• AIM OF THE TASK
Only one portion of the data is to be written out: from the line bearing "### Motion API" through the line bearing "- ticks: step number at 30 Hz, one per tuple". Write it exactly as it appears.

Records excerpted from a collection
----------------------------------------

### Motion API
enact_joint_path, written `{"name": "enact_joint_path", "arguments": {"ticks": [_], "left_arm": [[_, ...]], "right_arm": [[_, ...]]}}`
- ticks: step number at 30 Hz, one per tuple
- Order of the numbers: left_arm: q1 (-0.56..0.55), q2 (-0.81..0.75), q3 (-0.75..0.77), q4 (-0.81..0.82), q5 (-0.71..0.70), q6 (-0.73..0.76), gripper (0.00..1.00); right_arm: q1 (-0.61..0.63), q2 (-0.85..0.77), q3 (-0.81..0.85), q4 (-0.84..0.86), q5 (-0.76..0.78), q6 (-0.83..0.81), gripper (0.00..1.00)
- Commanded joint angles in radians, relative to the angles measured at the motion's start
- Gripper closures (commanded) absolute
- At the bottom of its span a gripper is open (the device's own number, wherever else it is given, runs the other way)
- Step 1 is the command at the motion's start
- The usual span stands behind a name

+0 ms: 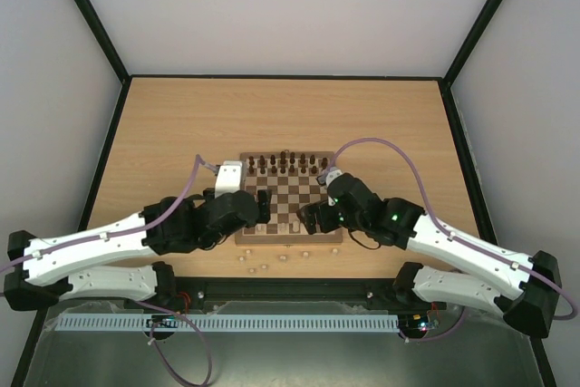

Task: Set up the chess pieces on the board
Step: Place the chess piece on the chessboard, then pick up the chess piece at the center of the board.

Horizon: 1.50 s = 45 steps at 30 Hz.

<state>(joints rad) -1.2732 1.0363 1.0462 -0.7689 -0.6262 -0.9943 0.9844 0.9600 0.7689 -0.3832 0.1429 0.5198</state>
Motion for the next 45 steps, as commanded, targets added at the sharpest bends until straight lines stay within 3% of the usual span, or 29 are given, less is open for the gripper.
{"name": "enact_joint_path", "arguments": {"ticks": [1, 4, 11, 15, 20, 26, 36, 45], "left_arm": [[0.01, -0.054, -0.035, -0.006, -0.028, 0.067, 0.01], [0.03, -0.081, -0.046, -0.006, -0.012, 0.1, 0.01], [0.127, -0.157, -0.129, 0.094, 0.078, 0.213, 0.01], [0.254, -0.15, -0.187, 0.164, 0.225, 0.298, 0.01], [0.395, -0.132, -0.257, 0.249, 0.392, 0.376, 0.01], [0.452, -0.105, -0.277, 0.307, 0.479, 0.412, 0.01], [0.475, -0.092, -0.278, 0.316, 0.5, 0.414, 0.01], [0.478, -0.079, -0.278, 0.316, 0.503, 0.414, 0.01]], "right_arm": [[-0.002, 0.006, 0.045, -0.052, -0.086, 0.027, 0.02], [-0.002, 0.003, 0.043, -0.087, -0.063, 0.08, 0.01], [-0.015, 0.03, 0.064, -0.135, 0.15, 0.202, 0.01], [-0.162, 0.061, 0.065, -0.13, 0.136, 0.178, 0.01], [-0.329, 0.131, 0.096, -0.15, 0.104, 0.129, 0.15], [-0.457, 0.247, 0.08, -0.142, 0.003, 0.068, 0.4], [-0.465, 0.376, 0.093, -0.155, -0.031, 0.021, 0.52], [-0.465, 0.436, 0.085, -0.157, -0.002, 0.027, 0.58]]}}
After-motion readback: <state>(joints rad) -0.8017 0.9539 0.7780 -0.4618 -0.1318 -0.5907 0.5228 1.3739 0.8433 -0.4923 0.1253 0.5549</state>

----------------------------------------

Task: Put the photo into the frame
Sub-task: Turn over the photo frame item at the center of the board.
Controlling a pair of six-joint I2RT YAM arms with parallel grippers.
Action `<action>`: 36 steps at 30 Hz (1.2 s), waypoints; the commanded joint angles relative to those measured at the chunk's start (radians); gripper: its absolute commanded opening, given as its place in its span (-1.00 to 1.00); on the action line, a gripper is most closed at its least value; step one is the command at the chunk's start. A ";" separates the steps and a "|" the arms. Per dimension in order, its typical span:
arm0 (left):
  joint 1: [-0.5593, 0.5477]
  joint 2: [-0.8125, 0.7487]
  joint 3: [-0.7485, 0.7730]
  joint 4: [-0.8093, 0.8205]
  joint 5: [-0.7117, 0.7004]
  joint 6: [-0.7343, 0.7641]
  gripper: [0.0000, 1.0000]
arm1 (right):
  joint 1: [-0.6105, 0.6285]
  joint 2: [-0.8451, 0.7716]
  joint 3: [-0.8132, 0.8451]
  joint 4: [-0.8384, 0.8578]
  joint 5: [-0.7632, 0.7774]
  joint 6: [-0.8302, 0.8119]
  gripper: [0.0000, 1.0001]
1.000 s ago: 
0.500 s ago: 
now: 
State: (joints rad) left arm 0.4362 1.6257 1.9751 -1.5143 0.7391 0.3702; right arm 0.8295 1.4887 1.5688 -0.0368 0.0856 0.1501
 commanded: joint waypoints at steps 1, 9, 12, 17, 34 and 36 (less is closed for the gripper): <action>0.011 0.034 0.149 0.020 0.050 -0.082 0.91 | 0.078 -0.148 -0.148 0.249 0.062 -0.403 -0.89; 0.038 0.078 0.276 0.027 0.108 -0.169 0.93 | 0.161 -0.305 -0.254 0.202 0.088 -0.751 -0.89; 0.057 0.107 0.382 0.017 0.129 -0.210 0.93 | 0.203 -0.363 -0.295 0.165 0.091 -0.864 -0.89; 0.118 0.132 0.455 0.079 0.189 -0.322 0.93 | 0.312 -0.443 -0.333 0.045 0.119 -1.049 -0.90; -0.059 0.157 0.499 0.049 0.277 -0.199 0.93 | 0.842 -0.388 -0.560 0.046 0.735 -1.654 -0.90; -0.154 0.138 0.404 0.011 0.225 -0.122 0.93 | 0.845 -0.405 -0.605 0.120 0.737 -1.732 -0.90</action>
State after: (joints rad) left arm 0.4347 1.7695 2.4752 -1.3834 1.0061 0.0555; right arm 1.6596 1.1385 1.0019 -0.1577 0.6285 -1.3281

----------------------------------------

• ANSWER
### Motion API
enact_joint_path, written `{"name": "enact_joint_path", "arguments": {"ticks": [_], "left_arm": [[_, ...]], "right_arm": [[_, ...]]}}`
- ticks: step number at 30 Hz, one per tuple

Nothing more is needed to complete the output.